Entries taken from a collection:
──────────────────────────────

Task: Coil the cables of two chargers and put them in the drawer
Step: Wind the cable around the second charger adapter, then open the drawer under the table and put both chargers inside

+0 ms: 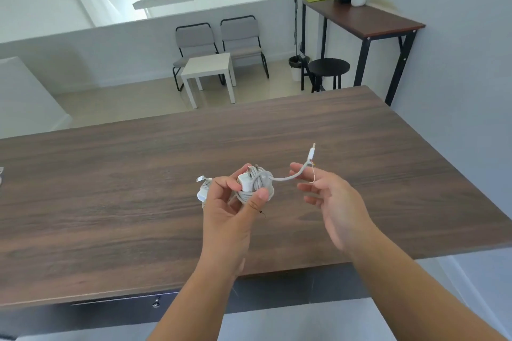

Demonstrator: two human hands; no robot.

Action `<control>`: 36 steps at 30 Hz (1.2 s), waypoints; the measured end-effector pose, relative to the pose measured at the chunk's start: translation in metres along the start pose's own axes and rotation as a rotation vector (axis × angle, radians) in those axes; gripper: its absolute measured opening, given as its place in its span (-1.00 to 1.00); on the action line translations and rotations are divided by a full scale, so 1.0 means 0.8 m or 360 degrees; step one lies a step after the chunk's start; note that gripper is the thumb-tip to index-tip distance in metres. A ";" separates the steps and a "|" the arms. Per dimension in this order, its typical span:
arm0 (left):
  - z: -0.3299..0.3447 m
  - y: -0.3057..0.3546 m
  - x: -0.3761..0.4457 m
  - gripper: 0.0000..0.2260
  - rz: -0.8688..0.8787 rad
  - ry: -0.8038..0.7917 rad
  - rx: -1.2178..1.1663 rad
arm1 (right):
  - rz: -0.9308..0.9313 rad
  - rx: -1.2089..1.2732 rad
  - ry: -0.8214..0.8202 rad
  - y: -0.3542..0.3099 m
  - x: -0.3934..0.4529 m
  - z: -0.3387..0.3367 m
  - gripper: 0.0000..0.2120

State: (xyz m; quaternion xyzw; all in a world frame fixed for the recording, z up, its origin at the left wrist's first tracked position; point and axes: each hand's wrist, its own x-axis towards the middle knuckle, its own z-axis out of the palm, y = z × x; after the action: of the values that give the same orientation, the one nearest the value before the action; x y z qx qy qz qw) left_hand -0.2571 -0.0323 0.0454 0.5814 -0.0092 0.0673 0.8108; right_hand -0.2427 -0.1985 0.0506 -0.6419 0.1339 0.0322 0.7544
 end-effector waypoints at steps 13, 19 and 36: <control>-0.056 -0.027 0.015 -0.77 -0.0381 0.0163 -0.0016 | 0.0031 0.0040 -0.0641 0.054 0.013 0.063 -0.66; -0.078 -0.069 0.026 -0.92 -0.0575 0.0303 0.0115 | 0.0186 -0.0097 -0.0545 0.101 0.044 0.078 -0.68; -0.137 -0.082 0.058 -0.83 -0.0578 0.0288 0.0816 | -0.0112 -0.0792 -0.0164 0.131 0.073 0.121 -0.51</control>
State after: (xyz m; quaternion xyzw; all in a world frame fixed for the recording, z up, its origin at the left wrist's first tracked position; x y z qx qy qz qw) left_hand -0.2104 0.0551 -0.0472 0.7504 0.1840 -0.0267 0.6343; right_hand -0.1938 -0.0926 -0.0509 -0.8095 0.0608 0.0704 0.5797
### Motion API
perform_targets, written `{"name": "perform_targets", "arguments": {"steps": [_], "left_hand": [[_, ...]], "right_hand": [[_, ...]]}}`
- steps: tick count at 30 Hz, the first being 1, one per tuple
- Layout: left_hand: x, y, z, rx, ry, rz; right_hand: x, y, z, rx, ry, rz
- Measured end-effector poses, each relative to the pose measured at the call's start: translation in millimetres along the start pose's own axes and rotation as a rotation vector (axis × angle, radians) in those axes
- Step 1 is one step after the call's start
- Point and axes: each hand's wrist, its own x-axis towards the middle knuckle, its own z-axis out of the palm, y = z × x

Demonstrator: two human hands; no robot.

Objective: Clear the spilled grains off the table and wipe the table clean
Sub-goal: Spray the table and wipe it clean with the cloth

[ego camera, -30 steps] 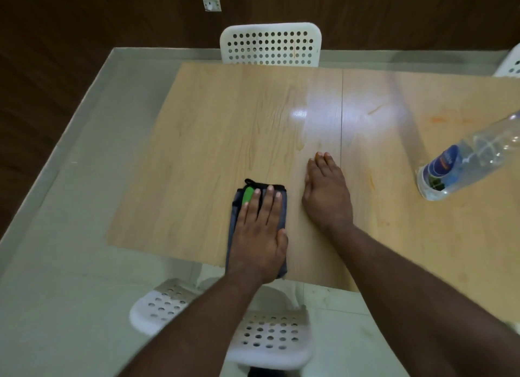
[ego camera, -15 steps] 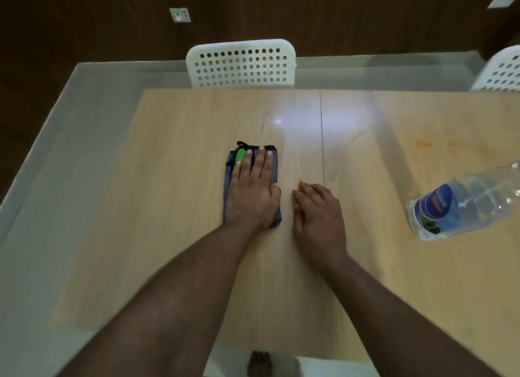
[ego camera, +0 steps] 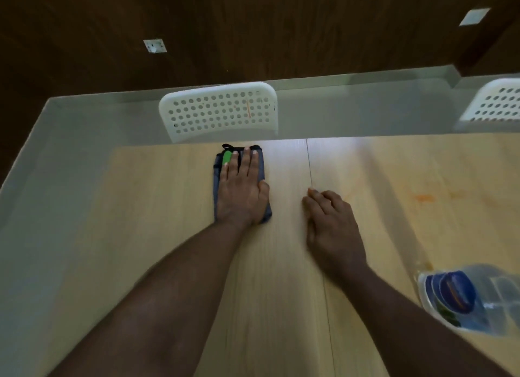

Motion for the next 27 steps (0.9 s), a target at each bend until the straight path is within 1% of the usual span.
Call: {"name": "perform_targets", "arguments": {"steps": [3,6,9,11,13,16,20,23,25,27], "left_hand": [[39,17,-2,0.015,-0.002,0.034],[54,45,-1,0.010,-0.006,0.056],[34,63,3,0.013,-0.008,0.149],[8,62,4,-0.004,-0.025,0.236],[-12,57,6,-0.043,-0.063,0.280],[-9,52,7,-0.045,-0.049,0.264],[41,65,6,-0.016,-0.020,0.185],[73,80,3,-0.004,-0.030,0.134],[77,86,2,-0.006,-0.031,0.132],[60,85,0,-0.016,-0.028,0.144]], "right_hand": [[2,2,1,-0.003,0.001,0.022],[3,3,5,-0.015,0.001,0.073],[2,2,3,-0.005,0.033,0.148],[1,1,1,-0.007,0.042,0.178],[1,0,0,-0.026,0.050,0.190],[4,1,2,-0.071,0.064,0.187],[6,2,5,-0.126,0.072,0.186],[7,2,5,-0.147,0.099,0.168],[8,5,6,-0.161,0.102,0.160],[6,3,4,-0.162,0.081,0.157]]}}
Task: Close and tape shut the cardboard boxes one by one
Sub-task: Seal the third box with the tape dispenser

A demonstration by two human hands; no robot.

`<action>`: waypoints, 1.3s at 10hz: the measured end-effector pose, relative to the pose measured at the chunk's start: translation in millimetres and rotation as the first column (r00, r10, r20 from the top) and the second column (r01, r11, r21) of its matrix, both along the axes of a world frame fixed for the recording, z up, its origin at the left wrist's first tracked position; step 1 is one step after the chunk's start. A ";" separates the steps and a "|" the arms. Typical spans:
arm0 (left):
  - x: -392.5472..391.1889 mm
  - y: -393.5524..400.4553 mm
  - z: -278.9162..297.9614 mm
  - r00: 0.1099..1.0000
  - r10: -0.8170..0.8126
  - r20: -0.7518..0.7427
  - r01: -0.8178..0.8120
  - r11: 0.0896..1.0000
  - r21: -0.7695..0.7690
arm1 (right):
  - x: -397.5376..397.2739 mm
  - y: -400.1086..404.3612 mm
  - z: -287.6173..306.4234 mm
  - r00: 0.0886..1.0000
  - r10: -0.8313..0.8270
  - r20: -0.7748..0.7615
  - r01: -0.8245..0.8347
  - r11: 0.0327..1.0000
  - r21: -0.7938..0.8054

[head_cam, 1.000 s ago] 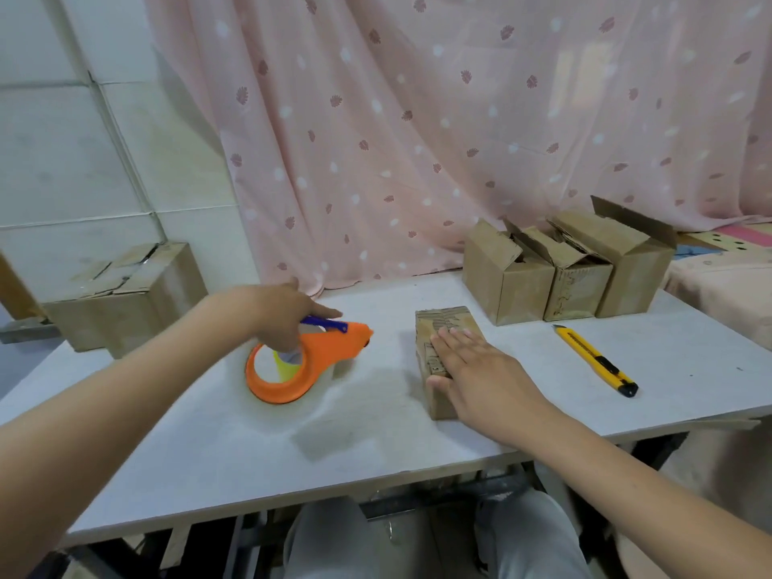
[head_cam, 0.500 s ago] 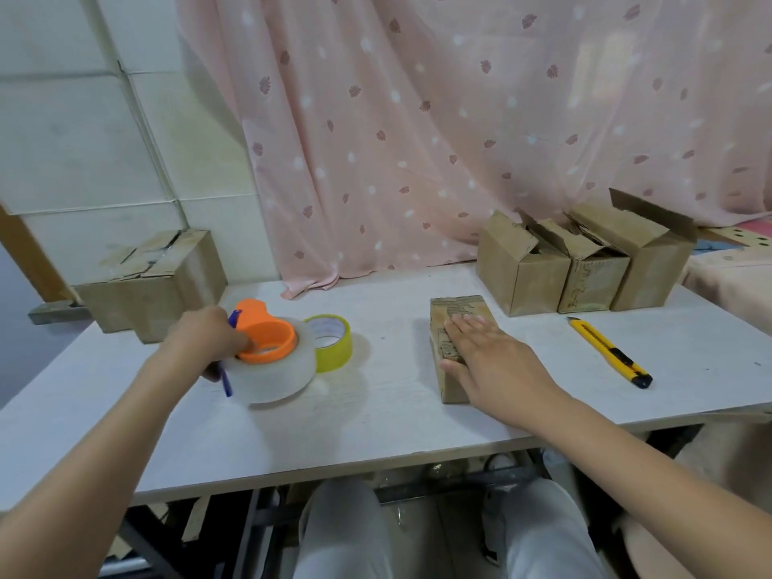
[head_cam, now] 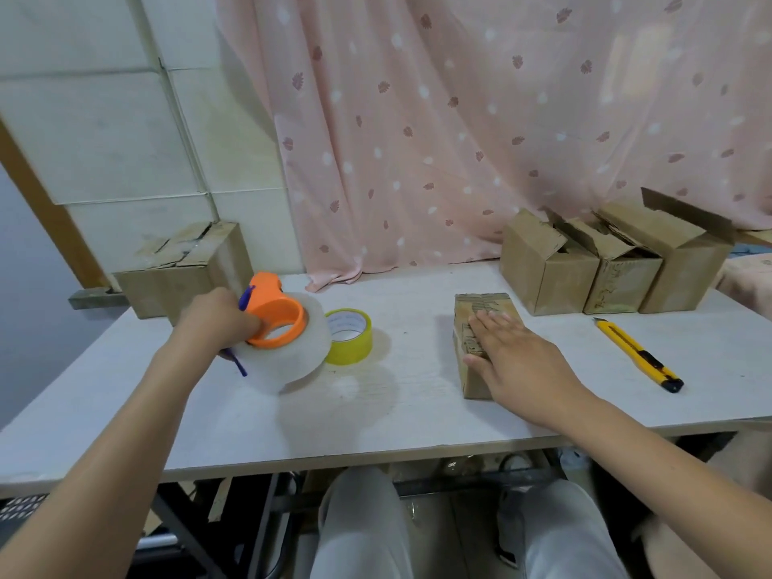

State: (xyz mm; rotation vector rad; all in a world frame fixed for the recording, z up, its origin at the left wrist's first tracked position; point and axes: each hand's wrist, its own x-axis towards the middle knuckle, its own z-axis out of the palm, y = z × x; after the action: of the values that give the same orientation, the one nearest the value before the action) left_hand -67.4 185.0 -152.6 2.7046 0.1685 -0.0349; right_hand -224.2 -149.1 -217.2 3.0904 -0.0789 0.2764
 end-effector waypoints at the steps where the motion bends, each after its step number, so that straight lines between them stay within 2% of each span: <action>1: -3.0 -2.9 3.5 0.999 -0.019 0.038 0.021 0.999 -0.048 | 1.2 0.8 -2.1 1.000 -0.006 0.000 0.006 1.000 0.006; 2: -11.1 -19.3 8.9 0.996 -0.078 0.050 0.081 0.994 -0.070 | 1.9 1.1 -3.3 1.000 -0.012 -0.006 0.012 1.000 -0.004; 3: -20.3 -42.0 13.1 0.987 -0.141 0.078 0.144 0.989 -0.030 | 2.2 1.3 -0.7 1.000 -0.015 -0.012 0.015 1.000 -0.005; 4: -30.8 -84.8 10.8 0.959 -0.277 0.066 0.275 0.961 0.037 | 2.5 0.4 1.3 0.999 -0.024 -0.035 0.024 1.000 -0.004; 6: -35.8 -149.3 -20.7 0.917 -0.399 0.030 0.391 0.910 0.136 | 1.0 -14.9 11.6 0.993 -0.056 -0.102 0.062 0.996 0.059; 9: -22.4 -175.3 -47.8 0.912 -0.410 -0.018 0.400 0.879 0.258 | -4.9 -46.5 16.6 0.990 -0.024 -0.137 0.042 0.991 0.130; 10: -21.7 -177.1 -52.3 0.908 -0.419 0.006 0.394 0.859 0.327 | -3.6 -49.6 17.0 0.991 -0.021 -0.132 0.038 0.991 0.131; 11: -23.1 -182.6 -52.1 0.903 -0.428 -0.041 0.402 0.805 0.437 | -3.0 -53.8 14.6 0.991 -0.017 -0.132 0.040 0.985 0.167; 12: -33.5 -200.5 -43.5 0.845 -0.518 0.134 0.425 0.802 0.420 | -2.4 -57.4 12.6 0.991 -0.017 -0.133 0.043 0.980 0.195; 13: -42.6 -222.1 -39.8 0.770 -0.586 0.250 0.586 0.806 0.084 | -2.1 -57.9 13.2 0.990 -0.026 -0.137 0.051 0.982 0.182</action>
State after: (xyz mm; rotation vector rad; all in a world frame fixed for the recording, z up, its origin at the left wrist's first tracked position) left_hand -109.9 -37.1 -192.5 2.6149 -0.7667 0.1433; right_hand -226.4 -207.0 -204.0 3.2776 -0.1702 0.0620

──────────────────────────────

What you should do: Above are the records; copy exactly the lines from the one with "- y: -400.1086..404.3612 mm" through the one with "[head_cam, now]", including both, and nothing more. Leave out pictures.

Answer area:
  - y: -400.1086..404.3612 mm
  - z: -287.6173..306.4234 mm
  - r00: 0.0886..1.0000
  - r10: -0.8313..0.8270
  - r20: -0.7748..0.7615
  - r01: -0.8245..0.8347
  - r11: 0.0327..1.0000
  - r21: -0.7938..0.8054

[head_cam, 1.000 s ago] 
[head_cam, 0.500 s ago] 
[head_cam, now] 

Nothing more is needed to complete the output.